Neuroimmunological findings in allergic skin diseases

Abstract

Recent studies have gained widespread information about the complex regulation of genetic, environmental, immunologic, and pharmacologic factors that contribute to the development of allergic inflammatory skin diseases such as atopic dermatitis. Neuroimmune mechanisms, however, still remain to be elucidated. This review will focus on the interaction between the cutaneous immune and peripheral nervous system in allergic inflammatory skin such as atopic dermatitis. Neuropeptides and neuropeptide-positive nerve fibres are prominently increased in lesions of atopic dermatitis. The density of nerve fibres is increased while peripheral nerve endings are in an active state of excitation. In this regard, neurotrophins particularly described for their functional role on nerve cells are also expressed in atopic dermatitis skin. In addition, neurotrophins modulate the functional role of eosinophils as main target effector cells in atopic dermatitis, as described recently.

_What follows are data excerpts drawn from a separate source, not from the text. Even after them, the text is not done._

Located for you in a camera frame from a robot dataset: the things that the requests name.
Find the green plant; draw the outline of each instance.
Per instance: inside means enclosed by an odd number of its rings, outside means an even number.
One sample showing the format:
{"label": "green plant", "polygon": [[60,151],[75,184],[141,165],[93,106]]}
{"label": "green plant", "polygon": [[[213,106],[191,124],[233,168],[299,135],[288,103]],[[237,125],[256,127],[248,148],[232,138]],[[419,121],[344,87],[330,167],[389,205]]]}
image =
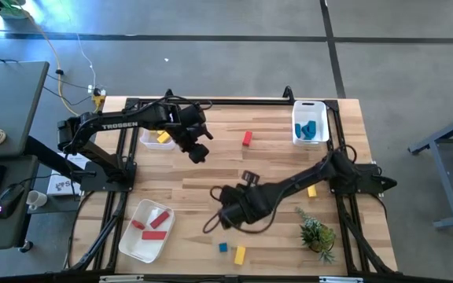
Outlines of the green plant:
{"label": "green plant", "polygon": [[336,237],[333,229],[310,217],[299,207],[296,208],[296,212],[304,220],[304,224],[300,225],[303,245],[319,253],[319,260],[324,263],[332,263],[335,260],[335,256],[333,256],[331,248]]}

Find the computer mouse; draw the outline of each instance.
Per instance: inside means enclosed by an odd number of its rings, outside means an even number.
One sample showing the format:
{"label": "computer mouse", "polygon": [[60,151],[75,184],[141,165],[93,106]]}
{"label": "computer mouse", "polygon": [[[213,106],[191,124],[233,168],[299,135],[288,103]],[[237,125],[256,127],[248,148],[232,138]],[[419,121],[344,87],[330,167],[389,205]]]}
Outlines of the computer mouse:
{"label": "computer mouse", "polygon": [[0,194],[0,219],[7,219],[13,214],[24,191],[22,184],[12,184]]}

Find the white plastic bin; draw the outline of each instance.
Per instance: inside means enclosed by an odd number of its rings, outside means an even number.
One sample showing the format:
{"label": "white plastic bin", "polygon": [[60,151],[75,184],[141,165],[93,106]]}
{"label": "white plastic bin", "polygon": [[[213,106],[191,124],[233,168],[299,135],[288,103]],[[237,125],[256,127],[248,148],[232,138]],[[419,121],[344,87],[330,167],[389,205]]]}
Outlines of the white plastic bin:
{"label": "white plastic bin", "polygon": [[[152,228],[150,223],[155,220],[158,215],[164,211],[169,213],[169,217],[165,219],[156,229]],[[142,231],[134,225],[132,220],[139,221],[145,226],[144,231],[167,231],[163,240],[143,240]],[[118,244],[118,249],[135,259],[141,260],[144,263],[152,263],[161,254],[165,242],[171,234],[172,225],[174,225],[174,211],[162,204],[158,204],[151,200],[141,200],[138,208],[132,215],[131,222],[123,233],[122,239]]]}
{"label": "white plastic bin", "polygon": [[161,144],[157,141],[158,137],[159,134],[157,134],[156,131],[144,129],[139,141],[142,142],[148,149],[172,150],[176,146],[172,138],[169,138],[167,142]]}
{"label": "white plastic bin", "polygon": [[[326,105],[321,101],[295,101],[291,117],[294,145],[317,145],[330,139]],[[295,123],[299,123],[303,127],[310,120],[315,121],[315,136],[311,140],[304,140],[304,134],[302,133],[300,138],[298,138],[296,136]]]}

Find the blue object in bin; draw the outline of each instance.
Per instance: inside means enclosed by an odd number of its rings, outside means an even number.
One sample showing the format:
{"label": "blue object in bin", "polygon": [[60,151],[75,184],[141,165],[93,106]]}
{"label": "blue object in bin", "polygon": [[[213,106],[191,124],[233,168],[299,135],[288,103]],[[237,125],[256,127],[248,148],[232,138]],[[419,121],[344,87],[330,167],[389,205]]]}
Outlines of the blue object in bin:
{"label": "blue object in bin", "polygon": [[302,136],[301,125],[299,123],[295,123],[295,134],[297,138]]}
{"label": "blue object in bin", "polygon": [[304,140],[308,141],[315,137],[315,121],[308,121],[307,125],[301,128],[301,131],[304,133]]}
{"label": "blue object in bin", "polygon": [[227,243],[221,243],[221,244],[219,244],[219,252],[228,252]]}

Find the yellow block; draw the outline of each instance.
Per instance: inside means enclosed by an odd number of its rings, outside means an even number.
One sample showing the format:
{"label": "yellow block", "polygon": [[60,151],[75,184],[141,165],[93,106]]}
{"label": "yellow block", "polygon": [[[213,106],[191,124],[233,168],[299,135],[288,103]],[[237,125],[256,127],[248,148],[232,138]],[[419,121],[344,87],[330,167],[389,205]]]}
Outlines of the yellow block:
{"label": "yellow block", "polygon": [[165,143],[170,137],[171,136],[167,132],[164,132],[160,135],[160,137],[157,138],[157,141],[159,143]]}
{"label": "yellow block", "polygon": [[235,253],[234,263],[242,265],[244,263],[245,248],[242,246],[237,247],[237,252]]}
{"label": "yellow block", "polygon": [[316,197],[318,194],[315,192],[315,185],[309,186],[307,188],[308,197]]}

Interestingly, eosinophils are capable of neurotrophin as well as neuropeptide production itself, pointing to a bidirectional communication between neuronal cell populations and main target effector cells. Neurotrophins and neuropeptides modulate both the functional activity of sensory neurons and immune cells. We have therefore developed the concept of a neuroimmune network between target effector cells and sensory nerves that links pathogenic events to dysfunctions of the cutaneous immune and peripheral nervous system in allergic inflammatory skin diseases.